**Task prompt**
Find the line with "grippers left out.". Transcribe it and each later line of the data exactly, up to and including the last.
________________________
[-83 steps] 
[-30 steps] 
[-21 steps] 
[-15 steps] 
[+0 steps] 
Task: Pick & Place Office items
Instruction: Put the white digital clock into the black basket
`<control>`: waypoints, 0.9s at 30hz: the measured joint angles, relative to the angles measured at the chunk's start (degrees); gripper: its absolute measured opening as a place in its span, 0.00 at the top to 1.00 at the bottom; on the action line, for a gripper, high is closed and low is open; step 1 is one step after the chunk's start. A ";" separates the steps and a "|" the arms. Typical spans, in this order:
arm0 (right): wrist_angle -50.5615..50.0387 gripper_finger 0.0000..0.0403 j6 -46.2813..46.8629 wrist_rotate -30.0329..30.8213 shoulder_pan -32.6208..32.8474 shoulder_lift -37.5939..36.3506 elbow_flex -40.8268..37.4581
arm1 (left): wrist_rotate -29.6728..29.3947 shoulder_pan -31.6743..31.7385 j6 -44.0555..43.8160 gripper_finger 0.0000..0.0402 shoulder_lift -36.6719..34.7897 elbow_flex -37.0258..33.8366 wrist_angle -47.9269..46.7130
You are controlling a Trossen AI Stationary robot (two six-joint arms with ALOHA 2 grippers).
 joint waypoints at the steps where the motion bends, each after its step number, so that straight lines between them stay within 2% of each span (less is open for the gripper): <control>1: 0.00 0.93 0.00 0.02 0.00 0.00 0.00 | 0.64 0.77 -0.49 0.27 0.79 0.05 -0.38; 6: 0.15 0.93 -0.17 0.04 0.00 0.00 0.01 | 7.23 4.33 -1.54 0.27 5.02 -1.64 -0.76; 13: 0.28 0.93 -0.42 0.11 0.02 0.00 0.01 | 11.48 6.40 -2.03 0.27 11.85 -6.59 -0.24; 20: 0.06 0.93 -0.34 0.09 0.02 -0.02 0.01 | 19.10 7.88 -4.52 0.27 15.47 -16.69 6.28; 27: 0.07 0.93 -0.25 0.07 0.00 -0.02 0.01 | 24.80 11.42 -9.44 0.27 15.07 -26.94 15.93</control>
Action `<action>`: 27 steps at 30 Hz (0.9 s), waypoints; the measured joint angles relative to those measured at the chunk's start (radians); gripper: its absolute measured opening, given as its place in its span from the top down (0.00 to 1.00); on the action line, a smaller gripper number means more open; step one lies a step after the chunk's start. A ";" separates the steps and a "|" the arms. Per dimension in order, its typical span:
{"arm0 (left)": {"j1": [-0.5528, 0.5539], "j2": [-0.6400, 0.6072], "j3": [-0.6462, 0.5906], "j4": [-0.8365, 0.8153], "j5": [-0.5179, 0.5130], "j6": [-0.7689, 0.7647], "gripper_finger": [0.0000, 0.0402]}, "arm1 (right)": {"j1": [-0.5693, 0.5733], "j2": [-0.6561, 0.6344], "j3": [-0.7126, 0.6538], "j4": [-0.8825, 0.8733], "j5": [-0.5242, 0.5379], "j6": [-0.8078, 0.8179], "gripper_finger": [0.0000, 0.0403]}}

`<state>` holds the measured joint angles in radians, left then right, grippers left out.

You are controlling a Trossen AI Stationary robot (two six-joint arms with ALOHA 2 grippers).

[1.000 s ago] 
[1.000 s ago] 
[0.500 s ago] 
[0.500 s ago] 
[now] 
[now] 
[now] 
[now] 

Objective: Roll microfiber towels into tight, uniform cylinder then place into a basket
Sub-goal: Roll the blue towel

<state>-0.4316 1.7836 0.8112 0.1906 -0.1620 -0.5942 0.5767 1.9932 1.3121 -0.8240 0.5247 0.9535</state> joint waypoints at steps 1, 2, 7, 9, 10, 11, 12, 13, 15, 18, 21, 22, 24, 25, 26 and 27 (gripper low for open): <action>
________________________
**Solution below**
`<state>` holds the measured joint angles in radians, left then right, grippers left out.

You are controlling a Trossen AI Stationary robot (two six-joint arms with ALOHA 2 grippers).

[1.000 s ago] 
[1.000 s ago] 
[0.500 s ago] 
[0.500 s ago] 
[now] 
[now] 
[now] 
[now] 

Objective: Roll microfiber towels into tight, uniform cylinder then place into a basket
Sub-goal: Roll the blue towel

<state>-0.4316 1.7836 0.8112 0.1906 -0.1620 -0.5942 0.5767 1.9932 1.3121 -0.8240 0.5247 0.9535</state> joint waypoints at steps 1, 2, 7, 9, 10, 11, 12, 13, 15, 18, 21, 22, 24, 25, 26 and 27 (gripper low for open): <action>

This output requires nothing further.